I recommend that you read the entire article quoted above, as it provides a thorough analysis of federal law applicable to emotional support animals.
Asking your landlord to add a pet based upon your disability is called a request for a reasonable accommodation. Your request must be reasonable. For example, you cannot request that the landlord, to accommodate your disability, purchase Flynn, the bichon frisé best in show winner at this year’s Westminster Kennel Club dog show and add him to your lease. That would be unreasonable. It would also be unreasonable to get a big, untrained, vicious dog because the landlord could be liable if the dog bit someone in the building.
You must also be prepared to prove to the landlord that you are disabled within the meaning of the Americans with Disabilities Act.
When the disability or need for reasonable accommodation is not obvious, a landlord may ask the person with a disability for documentation that he or she has a disability and a disability-related need for the service dog or support animal. The tenant or boarder must then provide the landlord with reasonable medical documentation from a health care provider that confirms the existence of the disability and the need for reasonable accommodation. —When California Landlords Must Allow Tenants to Have Service Dogs and Emotional Support Animals, by Zachary Duffly, Nolo Press
Under California law, the health care provider who provides this documentation does not have to be a doctor. Documentation can come from other providers, including clinical psychologists, clinical social workers, or marriage and family therapists.
If you are planning to request a reasonable accommodation to get a companion animal, you should also check out PAWS (Pets Are Wonderful Support). In San Francisco they are now a division of the Shanti Project . Their site provides a step-by-step procedure to request a reasonable accommodation to get a support animal. The PAWS suggestions about a health provider’s letter are simple, accurate descriptions of the legal requirements for such a letter:
In order to prove that a dog is a service or support animal, you may be asked to have documentation from a licensed professional (doctor, nurse practitioner, psychiatrist, other mental-health professional or social worker) stating that the animal is an essential part of treatment for a disability. A doctor’s letter must have two essential components.
1. It must state that you have a disability. The disability does not need to be identified. 2. It must state that it is the professional opinion of the provider that is it essential for you to have a service/support animal.
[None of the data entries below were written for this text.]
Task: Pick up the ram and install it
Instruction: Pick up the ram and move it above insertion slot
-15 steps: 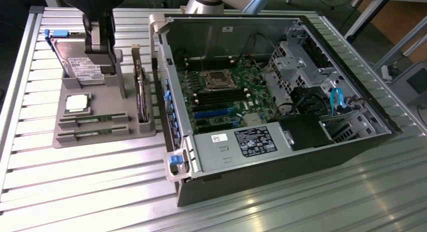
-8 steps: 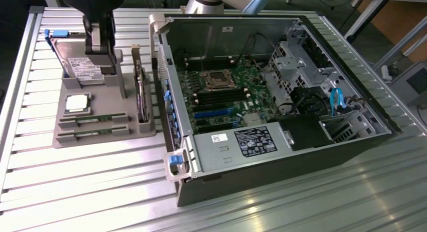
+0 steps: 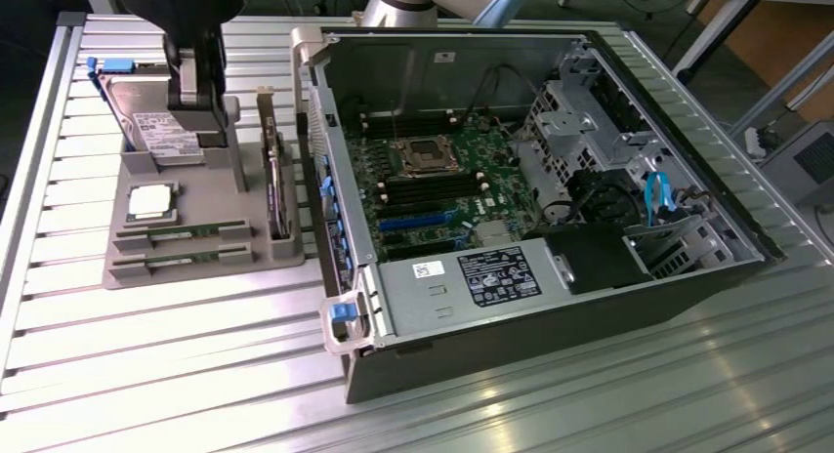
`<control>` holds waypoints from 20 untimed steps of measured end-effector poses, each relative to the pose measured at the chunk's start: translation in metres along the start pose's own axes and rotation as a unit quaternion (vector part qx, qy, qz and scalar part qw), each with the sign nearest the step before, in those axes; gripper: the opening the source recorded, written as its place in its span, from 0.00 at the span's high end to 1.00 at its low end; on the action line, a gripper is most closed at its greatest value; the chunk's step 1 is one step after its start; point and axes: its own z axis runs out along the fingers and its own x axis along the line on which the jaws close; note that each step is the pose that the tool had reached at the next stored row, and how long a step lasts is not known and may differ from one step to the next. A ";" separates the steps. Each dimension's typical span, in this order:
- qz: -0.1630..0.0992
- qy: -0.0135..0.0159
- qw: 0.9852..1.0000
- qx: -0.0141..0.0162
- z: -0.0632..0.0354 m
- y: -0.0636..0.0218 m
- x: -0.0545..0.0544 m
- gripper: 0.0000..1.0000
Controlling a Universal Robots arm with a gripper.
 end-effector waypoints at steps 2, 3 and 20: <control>0.000 0.000 1.000 0.000 0.0004 0.0000 0.000 0.70; 0.000 0.000 1.000 0.000 0.0007 0.0000 0.000 0.70; 0.000 0.000 1.000 0.000 0.0072 -0.0003 0.002 0.70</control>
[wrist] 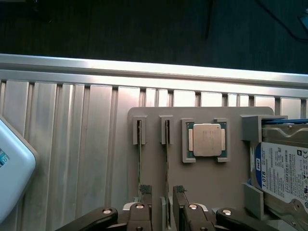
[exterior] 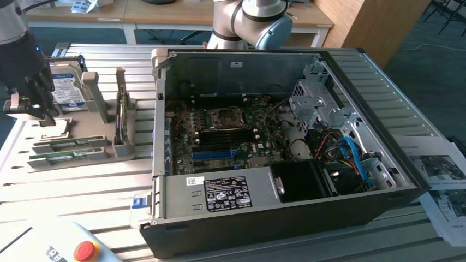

From my point of view, a common mistake tenant can make is getting a pet (assistance animal) first and then attempting to justify the need for the animal later–after the landlord, during his annual, unannounced, illegal inspection, discovers Fluffy hiding in a closet. While the mistake is not irreparable if you make a timely request for reasonable accommodation, you don’t want to find yourself in court defending an eviction based upon your breach of the lease. You might win, but it will cost you a bundle of dough, and, believe me, it will only exacerbate the symptoms of your disability.
If your lease prohibits pets, make your request for reasonable accommodation in writing. If your landlord accepts your request, get it in writing.
If you are not disabled and your landlord refuses your request for a pet rather than an assistance animal, forget it. I’ve seen too many instances in which long-term tenants are forced to choose between their beloved dog and living in the streets.